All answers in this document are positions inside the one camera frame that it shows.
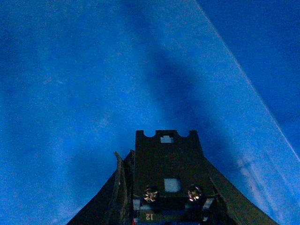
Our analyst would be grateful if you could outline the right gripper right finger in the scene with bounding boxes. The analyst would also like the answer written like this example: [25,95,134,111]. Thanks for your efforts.
[203,157,277,225]

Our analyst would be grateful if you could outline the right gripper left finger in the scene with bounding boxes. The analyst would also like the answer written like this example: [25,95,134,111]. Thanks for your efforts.
[67,150,135,225]

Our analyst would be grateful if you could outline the black push button switch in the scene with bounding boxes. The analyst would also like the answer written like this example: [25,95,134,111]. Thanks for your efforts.
[132,130,216,225]

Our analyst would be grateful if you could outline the blue plastic bin, middle empty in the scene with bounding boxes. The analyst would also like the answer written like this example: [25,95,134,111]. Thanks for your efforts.
[0,0,300,225]

☆ ☆ ☆ ☆ ☆

Work to complete: Return the entries above exactly and in full; do not include images.

Answer space:
All answers in this document are positions inside the one camera frame that it shows.
Our analyst would be grateful if you could outline the right gripper right finger in the scene with bounding boxes. The analyst would also like the answer written like this example: [25,95,134,111]. Thanks for your efforts.
[203,157,277,225]

Our analyst would be grateful if you could outline the right gripper left finger in the scene with bounding boxes. The analyst would also like the answer written like this example: [25,95,134,111]. Thanks for your efforts.
[67,150,135,225]

Our analyst would be grateful if you could outline the black push button switch in the scene with bounding boxes. The analyst would also like the answer written like this example: [25,95,134,111]. Thanks for your efforts.
[132,130,216,225]

Our analyst would be grateful if you could outline the blue plastic bin, middle empty in the scene with bounding boxes. The analyst would also like the answer written like this example: [25,95,134,111]. Thanks for your efforts.
[0,0,300,225]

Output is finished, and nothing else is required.